_PROBLEM TO SOLVE_
List each line of the data that holds the string "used", please.

_INFORMATION_
[Start of Attachment]

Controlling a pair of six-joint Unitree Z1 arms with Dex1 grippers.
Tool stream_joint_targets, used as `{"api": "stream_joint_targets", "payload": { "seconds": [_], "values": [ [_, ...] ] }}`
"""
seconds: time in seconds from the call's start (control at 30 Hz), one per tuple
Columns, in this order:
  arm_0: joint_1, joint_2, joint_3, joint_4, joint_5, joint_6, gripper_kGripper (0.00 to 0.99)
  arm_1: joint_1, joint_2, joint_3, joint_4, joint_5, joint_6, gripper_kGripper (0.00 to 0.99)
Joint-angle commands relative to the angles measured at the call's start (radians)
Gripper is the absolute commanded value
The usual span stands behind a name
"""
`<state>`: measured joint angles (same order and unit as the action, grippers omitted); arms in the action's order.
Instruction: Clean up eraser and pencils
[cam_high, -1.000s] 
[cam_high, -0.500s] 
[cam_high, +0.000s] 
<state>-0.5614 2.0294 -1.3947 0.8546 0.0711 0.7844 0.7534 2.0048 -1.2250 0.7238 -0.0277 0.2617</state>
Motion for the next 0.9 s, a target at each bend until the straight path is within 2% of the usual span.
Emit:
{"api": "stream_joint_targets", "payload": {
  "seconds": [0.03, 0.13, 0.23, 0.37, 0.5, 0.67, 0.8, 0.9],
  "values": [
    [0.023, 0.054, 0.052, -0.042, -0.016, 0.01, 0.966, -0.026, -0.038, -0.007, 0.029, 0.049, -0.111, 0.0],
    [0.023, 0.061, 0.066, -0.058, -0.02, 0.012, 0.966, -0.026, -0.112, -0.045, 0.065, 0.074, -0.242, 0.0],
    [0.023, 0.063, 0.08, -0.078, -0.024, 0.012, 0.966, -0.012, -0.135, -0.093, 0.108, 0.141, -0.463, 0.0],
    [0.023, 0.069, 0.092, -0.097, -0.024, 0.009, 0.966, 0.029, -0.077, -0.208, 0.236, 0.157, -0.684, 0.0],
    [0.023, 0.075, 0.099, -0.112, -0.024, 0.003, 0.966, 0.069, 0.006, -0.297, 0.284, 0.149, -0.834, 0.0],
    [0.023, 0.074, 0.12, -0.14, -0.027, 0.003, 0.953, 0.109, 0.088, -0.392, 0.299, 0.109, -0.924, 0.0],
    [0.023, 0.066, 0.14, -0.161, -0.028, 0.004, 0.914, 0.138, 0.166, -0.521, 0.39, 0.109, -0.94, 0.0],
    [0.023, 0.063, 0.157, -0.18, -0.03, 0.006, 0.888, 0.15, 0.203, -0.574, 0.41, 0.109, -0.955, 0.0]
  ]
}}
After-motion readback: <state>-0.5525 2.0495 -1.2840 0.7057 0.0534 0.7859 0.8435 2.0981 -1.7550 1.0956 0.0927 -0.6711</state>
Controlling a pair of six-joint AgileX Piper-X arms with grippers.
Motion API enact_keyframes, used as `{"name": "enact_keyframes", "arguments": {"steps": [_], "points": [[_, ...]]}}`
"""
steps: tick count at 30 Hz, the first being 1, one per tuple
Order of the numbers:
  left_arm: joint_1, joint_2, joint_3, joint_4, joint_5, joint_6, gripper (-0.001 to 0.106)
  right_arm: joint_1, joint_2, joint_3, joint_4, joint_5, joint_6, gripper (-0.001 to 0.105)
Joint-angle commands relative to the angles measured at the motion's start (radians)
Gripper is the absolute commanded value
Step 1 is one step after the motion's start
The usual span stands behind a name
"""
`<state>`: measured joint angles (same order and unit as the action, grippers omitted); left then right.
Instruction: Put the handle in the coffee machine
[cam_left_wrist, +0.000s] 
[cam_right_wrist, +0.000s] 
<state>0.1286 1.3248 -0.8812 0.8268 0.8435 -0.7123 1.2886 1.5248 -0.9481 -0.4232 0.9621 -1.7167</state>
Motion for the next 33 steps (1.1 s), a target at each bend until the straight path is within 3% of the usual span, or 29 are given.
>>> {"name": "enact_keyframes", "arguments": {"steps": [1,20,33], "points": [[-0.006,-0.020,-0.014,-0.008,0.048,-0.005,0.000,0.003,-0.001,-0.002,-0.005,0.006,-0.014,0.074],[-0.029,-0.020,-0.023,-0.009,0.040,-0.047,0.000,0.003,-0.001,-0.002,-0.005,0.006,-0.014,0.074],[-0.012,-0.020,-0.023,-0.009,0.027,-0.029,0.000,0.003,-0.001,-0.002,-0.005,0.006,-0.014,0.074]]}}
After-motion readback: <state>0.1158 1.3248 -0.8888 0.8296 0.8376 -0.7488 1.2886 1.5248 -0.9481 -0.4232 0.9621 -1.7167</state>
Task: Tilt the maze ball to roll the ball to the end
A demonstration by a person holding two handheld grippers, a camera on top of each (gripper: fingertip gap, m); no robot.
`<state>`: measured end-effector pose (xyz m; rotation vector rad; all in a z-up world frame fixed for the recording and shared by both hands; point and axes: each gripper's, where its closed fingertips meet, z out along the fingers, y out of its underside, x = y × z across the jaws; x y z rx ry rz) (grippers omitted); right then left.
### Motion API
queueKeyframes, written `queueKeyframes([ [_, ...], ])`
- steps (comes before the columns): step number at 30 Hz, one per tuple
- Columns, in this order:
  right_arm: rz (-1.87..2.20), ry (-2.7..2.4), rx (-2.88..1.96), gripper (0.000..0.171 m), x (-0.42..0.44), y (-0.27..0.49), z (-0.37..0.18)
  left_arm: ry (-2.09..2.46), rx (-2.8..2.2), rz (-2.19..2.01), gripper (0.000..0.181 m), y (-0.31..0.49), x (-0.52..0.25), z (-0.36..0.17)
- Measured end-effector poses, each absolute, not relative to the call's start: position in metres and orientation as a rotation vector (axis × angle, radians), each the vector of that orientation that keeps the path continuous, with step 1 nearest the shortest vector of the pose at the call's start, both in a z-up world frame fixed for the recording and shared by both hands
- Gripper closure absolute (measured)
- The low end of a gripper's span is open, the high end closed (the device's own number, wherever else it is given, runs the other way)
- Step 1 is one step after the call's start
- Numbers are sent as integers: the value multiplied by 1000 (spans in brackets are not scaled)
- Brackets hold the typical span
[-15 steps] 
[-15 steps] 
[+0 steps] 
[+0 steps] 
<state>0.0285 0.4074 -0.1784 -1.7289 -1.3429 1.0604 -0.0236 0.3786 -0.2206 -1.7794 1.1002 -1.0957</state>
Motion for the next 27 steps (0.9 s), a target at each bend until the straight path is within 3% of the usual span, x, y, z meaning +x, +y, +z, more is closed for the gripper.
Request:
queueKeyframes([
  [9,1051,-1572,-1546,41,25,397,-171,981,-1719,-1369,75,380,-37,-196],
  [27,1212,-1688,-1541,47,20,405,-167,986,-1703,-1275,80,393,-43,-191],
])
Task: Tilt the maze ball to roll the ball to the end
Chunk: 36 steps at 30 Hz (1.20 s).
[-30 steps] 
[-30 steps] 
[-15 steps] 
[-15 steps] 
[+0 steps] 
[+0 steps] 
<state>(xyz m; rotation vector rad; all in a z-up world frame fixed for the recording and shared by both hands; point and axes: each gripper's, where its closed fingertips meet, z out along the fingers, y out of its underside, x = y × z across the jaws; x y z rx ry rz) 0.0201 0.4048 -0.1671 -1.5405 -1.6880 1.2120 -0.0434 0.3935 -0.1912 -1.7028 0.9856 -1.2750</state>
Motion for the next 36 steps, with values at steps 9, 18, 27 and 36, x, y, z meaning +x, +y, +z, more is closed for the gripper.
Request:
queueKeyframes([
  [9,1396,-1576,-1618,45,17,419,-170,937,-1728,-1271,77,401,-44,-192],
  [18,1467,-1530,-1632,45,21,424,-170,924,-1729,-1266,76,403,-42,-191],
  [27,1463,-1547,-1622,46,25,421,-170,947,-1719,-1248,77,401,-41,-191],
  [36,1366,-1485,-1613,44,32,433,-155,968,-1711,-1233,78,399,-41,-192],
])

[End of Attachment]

_WRITTEN ANSWER_
Tool stream_joint_targets, used as `{"api": "stream_joint_targets", "payload": { "seconds": [_], "values": [ [_, ...] ] }}`
Motion API enact_keyframes, used as `{"name": "enact_keyframes", "arguments": {"steps": [_], "points": [[_, ...]]}}`

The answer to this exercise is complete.